Quilp, en faisant cette réponse, avait pris un air doucereux, mais il y avait surtout un fond de malice qui couvait dans ses yeux et sur ses lèvres. Il ajouta:

«Kit, voici six pence pour vous. Dites toujours la vérité. En toute circonstance soyez sincère, Kit. Et vous, chien, fermez le comptoir et donnez-moi la clef.»

Le commis obéit à cet ordre; le zèle qu'il avait déployé pour défendre son maître fut récompensé par un violent coup que celui- ci lui appliqua sur le nez avec la clef, et qui lui fit venir des larmes aux yeux. Ensuite M. Quilp s'en retourna chez lui dans son bateau avec Nelly et Kit; tandis que, pour se venger, le commis du nain se mit à marcher sur les mains, la tête en bas, le long des limites du débarcadère, tout le temps que son maître mit à passer l'eau.
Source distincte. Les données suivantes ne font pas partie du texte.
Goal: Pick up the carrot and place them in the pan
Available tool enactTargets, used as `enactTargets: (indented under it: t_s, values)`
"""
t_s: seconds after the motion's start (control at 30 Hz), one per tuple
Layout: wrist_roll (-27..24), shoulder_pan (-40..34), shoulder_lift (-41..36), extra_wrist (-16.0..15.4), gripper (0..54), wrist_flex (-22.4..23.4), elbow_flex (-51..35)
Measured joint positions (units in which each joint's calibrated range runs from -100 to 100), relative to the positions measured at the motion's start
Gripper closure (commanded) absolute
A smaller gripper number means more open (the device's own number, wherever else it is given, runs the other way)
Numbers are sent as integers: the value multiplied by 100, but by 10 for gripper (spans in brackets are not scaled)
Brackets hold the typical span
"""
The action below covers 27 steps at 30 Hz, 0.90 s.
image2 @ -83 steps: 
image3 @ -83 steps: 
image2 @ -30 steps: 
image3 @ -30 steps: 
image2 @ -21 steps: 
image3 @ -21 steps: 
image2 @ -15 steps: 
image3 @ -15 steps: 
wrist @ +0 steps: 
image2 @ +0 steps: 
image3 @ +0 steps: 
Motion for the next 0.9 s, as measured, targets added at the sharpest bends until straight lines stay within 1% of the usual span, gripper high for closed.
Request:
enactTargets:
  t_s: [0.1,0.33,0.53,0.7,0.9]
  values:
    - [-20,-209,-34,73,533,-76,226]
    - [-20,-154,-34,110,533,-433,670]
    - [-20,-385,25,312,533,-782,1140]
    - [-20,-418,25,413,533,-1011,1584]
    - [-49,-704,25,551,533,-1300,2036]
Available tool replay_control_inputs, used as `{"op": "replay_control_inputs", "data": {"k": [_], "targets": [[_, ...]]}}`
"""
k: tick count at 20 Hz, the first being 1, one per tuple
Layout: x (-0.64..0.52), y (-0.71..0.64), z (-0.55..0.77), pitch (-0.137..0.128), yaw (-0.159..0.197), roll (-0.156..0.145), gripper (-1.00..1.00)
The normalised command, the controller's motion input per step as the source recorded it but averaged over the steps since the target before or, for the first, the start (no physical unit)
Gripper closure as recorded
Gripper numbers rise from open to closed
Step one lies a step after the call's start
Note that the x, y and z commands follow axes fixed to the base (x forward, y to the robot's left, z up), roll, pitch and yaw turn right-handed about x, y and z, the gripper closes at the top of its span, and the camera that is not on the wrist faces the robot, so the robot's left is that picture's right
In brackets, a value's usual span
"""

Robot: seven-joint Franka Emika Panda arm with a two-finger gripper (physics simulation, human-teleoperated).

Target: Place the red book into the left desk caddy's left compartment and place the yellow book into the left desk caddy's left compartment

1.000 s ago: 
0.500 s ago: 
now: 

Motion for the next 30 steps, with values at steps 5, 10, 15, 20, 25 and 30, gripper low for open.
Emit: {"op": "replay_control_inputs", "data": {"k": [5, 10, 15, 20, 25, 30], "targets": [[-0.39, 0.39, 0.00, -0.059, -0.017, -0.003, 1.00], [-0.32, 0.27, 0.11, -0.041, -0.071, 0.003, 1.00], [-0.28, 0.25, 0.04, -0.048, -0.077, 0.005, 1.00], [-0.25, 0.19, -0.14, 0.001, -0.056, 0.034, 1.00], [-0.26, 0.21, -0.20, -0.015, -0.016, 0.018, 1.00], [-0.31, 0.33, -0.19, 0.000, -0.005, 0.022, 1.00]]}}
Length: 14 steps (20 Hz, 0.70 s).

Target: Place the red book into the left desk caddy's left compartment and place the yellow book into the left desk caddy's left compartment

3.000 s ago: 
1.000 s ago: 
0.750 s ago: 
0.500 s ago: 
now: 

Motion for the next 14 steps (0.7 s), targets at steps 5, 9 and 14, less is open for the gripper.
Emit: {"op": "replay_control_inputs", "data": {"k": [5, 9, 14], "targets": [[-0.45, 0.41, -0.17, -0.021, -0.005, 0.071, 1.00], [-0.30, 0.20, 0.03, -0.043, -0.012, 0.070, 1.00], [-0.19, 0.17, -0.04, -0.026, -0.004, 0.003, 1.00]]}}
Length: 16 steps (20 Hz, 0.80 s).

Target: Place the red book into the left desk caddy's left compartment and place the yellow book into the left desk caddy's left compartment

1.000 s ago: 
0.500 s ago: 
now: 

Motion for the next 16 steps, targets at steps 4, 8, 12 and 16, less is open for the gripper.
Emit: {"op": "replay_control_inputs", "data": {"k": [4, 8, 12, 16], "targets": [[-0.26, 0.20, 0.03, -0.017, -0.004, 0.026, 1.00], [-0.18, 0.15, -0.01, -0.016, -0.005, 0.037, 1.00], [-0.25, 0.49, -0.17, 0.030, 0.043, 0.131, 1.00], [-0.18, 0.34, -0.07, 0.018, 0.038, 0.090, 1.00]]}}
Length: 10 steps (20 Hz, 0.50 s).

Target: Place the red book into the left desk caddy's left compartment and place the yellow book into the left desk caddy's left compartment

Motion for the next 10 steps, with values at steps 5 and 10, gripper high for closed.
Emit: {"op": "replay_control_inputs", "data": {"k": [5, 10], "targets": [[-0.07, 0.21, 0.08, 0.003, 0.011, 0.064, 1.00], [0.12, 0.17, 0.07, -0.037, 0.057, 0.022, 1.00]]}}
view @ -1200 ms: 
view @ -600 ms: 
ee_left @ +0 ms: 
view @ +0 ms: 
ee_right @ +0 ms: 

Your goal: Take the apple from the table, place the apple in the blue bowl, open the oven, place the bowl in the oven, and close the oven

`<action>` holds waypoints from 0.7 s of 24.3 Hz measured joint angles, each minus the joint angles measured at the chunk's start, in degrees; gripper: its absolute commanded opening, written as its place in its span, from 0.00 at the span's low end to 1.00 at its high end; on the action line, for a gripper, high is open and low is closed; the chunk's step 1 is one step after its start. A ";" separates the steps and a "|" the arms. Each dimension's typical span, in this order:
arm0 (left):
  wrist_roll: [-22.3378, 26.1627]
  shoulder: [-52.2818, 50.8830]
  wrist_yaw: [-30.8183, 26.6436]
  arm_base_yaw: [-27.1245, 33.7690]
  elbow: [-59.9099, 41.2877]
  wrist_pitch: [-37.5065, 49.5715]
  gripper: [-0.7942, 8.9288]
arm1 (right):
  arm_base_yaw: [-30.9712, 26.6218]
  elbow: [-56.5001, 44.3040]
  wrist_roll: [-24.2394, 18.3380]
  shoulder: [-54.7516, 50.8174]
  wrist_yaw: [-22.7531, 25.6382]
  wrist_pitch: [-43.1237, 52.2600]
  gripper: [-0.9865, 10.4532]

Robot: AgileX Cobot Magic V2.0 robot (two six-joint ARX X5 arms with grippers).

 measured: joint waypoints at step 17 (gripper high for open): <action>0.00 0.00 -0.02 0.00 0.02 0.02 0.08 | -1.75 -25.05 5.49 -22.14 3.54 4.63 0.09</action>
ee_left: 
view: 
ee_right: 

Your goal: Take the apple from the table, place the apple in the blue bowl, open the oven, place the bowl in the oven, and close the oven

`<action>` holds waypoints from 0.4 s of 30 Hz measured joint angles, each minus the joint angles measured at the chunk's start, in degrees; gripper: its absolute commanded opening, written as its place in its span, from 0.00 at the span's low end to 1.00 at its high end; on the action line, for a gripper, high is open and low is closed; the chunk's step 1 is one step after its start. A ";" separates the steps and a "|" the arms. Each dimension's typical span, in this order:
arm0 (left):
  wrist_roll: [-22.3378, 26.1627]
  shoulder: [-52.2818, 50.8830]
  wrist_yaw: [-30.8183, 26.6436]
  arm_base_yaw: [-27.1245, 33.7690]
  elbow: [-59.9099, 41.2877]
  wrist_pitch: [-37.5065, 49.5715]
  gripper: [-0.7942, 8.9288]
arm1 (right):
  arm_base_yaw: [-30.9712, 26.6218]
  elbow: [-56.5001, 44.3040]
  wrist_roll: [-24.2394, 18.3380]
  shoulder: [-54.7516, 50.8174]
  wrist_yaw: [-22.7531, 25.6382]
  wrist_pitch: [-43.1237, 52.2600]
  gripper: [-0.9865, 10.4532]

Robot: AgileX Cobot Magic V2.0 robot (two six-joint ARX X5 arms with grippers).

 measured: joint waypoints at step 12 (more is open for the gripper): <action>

Mistress Quilp était seule au logis et, ne s'attendant pas au retour si prochain de son seigneur et maître, elle avait cherché du repos dans un sommeil bienfaisant, quand le bruit des pas du nain la réveilla en sursaut. À peine avait-elle eu le temps de paraître occupée à quelque travail d'aiguille, lorsqu'il entra, accompagné de la jeune fille. Il avait laissé Kit au bas de l'escalier.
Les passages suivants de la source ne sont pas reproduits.